▶ _Collected material_

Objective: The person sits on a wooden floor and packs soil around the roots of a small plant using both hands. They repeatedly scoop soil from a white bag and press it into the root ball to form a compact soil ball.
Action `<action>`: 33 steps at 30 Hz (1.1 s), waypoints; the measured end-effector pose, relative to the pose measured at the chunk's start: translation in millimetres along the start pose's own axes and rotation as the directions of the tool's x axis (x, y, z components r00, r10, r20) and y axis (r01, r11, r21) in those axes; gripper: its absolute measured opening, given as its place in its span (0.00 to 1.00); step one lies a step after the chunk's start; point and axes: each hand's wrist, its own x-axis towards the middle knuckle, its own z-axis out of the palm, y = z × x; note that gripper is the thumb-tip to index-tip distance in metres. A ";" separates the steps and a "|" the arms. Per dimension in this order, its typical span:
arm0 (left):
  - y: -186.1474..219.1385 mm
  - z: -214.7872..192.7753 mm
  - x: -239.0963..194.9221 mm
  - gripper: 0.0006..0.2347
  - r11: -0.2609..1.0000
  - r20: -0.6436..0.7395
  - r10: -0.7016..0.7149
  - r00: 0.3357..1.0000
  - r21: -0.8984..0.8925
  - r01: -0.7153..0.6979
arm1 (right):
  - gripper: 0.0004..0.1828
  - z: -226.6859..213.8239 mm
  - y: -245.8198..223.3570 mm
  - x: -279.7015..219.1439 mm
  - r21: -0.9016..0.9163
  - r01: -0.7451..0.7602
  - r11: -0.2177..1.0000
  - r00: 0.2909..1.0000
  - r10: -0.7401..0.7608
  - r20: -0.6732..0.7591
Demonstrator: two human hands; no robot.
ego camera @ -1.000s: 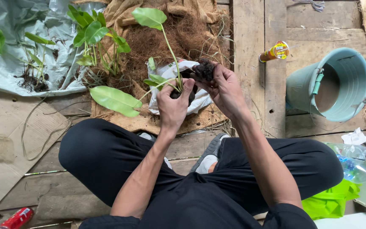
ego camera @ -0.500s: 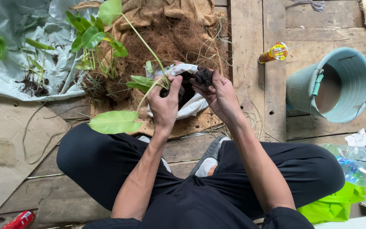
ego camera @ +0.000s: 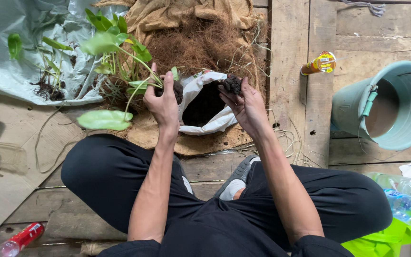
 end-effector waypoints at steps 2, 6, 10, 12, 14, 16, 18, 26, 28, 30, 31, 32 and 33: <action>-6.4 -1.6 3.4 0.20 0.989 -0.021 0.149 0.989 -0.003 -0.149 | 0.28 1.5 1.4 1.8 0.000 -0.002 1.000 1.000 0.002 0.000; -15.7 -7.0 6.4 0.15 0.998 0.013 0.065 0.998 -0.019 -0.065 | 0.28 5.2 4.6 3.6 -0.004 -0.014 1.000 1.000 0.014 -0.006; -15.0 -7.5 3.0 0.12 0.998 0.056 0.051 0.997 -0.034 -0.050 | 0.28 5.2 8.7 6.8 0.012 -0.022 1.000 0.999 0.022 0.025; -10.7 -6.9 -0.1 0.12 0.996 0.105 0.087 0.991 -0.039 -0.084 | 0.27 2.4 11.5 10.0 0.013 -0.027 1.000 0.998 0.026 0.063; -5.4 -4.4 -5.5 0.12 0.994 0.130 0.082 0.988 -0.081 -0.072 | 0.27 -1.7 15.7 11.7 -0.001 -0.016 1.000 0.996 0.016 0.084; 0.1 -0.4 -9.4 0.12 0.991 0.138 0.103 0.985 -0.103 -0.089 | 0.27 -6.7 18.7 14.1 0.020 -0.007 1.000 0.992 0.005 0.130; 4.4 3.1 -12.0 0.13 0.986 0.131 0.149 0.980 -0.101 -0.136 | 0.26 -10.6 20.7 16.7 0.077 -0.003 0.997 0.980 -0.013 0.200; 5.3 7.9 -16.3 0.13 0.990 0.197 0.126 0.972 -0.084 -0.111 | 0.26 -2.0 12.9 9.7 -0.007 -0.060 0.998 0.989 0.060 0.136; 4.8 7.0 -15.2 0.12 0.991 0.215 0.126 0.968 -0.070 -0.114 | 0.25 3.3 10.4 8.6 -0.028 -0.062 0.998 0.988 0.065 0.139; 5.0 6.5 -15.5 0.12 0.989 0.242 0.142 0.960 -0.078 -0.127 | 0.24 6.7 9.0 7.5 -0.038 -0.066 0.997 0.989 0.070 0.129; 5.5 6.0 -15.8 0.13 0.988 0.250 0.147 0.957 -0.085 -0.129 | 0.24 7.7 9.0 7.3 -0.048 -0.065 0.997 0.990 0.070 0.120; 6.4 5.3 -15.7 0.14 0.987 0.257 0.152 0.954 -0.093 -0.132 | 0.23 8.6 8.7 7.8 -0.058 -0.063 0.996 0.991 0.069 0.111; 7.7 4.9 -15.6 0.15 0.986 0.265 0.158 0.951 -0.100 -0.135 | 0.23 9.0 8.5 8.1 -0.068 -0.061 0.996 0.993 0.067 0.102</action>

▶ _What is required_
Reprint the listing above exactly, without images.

▶ _Written solution_
Objective: The person sits on a wooden floor and packs soil around the roots of a small plant using both hands. They repeatedly scoop soil from a white bag and press it into the root ball to form a compact soil ball.
Action `<action>`: 33 steps at 30 Hz (1.1 s), waypoints; the measured end-effector pose, relative to the pose measured at the chunk's start: translation in millimetres along the start pose's own axes and rotation as the directions of the tool's x axis (x, y, z components r00, r10, r20) and y axis (r01, r11, r21) in those axes; gripper: its absolute measured opening, given as its place in its span (0.00 to 1.00); step one lies a step after the chunk's start; point and axes: each hand's wrist, its own x-axis towards the middle knuckle, its own z-axis out of the palm, y = z × x; note that gripper is the thumb-tip to index-tip distance in metres. A ";" separates the steps and a "|" the arms. Per dimension in this order, its typical span:
arm0 (left):
  - y: -186.1474..219.1385 mm
  - z: -214.7872..192.7753 mm
  - x: -239.0963..194.9221 mm
  - gripper: 0.0006..0.2347
  - r11: -0.2609..1.0000
  - r20: -0.6436..0.7395
  - r10: -0.7016..0.7149
  - r00: 0.3357..1.0000
  - r21: -0.8984..0.8925
  - r01: -0.7153..0.6979
arm1 (right):
  - gripper: 0.0004..0.1828
  - z: -226.6859..213.8239 mm
  - y: -245.8198..223.3570 mm
  - x: -279.7015..219.1439 mm
  - r21: -0.9016..0.9163
  - r01: -0.7451..0.7602
  - r11: -0.2177..1.0000
  - r00: 0.2909..1.0000
  - r10: -0.7401..0.7608
  - r20: -0.6732..0.7591
Demonstrator: two human hands; no robot.
ego camera @ -1.000s: 
ego camera @ -0.500s: 
ego camera @ +0.000s: 
 end-effector waypoints at steps 2, 6, 10, 12, 14, 16, 18, 26, 28, 30, 31, 32 and 33: <action>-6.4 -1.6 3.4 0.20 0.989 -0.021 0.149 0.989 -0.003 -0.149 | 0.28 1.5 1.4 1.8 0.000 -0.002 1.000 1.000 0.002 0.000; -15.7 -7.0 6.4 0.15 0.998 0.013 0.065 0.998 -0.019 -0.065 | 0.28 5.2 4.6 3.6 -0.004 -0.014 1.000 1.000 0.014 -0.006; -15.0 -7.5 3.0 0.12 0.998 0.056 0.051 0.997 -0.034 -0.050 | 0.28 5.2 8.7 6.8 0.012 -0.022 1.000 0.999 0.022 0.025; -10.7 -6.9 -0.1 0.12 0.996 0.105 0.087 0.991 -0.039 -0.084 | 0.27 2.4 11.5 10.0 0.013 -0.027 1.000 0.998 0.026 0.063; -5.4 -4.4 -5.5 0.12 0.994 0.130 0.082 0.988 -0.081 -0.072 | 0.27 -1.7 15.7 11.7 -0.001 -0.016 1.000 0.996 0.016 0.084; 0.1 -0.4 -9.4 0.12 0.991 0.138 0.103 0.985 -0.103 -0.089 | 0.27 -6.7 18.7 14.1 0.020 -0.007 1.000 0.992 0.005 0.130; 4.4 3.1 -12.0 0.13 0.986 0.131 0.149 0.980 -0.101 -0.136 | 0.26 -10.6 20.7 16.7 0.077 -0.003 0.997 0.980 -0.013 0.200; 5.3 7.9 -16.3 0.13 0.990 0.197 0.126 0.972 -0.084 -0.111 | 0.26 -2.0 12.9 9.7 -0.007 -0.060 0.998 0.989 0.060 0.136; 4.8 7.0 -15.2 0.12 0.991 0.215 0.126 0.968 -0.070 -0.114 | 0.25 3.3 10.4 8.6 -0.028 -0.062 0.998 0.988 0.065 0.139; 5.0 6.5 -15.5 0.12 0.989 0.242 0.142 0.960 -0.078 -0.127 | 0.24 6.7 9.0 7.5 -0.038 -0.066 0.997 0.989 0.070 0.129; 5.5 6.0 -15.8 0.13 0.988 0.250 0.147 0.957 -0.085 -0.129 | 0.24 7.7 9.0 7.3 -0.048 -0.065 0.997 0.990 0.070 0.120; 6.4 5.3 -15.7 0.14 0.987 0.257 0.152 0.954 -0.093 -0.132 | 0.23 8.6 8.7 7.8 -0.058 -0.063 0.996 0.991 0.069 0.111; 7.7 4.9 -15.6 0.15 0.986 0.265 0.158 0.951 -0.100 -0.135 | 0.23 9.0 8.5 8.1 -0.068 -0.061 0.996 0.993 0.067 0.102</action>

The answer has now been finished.